*** Opening DATA EXTRACT ***

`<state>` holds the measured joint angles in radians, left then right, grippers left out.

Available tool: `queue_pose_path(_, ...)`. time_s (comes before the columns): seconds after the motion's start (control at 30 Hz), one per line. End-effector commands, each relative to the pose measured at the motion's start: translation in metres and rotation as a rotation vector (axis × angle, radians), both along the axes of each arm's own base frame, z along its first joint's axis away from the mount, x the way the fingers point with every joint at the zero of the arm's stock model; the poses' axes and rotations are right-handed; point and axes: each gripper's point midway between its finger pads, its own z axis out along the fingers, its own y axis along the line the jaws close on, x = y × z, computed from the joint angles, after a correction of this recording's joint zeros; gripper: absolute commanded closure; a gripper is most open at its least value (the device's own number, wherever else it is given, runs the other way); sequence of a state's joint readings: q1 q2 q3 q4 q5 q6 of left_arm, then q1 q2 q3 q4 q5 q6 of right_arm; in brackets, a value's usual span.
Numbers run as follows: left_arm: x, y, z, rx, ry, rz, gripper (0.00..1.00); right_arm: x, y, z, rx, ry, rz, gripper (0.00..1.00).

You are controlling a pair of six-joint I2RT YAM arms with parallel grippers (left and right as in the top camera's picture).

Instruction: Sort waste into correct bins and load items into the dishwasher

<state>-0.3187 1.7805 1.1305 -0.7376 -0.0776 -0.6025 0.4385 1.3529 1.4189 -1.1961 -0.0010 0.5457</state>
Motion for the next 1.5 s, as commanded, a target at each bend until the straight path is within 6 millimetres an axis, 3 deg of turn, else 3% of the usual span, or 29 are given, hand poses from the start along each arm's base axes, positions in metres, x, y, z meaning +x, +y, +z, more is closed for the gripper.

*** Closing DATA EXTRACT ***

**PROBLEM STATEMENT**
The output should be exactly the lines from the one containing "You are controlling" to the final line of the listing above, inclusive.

**PROBLEM SOLUTION**
You are controlling a pair of six-joint I2RT YAM arms with parallel grippers (left and right as in the top camera's picture).

Instruction: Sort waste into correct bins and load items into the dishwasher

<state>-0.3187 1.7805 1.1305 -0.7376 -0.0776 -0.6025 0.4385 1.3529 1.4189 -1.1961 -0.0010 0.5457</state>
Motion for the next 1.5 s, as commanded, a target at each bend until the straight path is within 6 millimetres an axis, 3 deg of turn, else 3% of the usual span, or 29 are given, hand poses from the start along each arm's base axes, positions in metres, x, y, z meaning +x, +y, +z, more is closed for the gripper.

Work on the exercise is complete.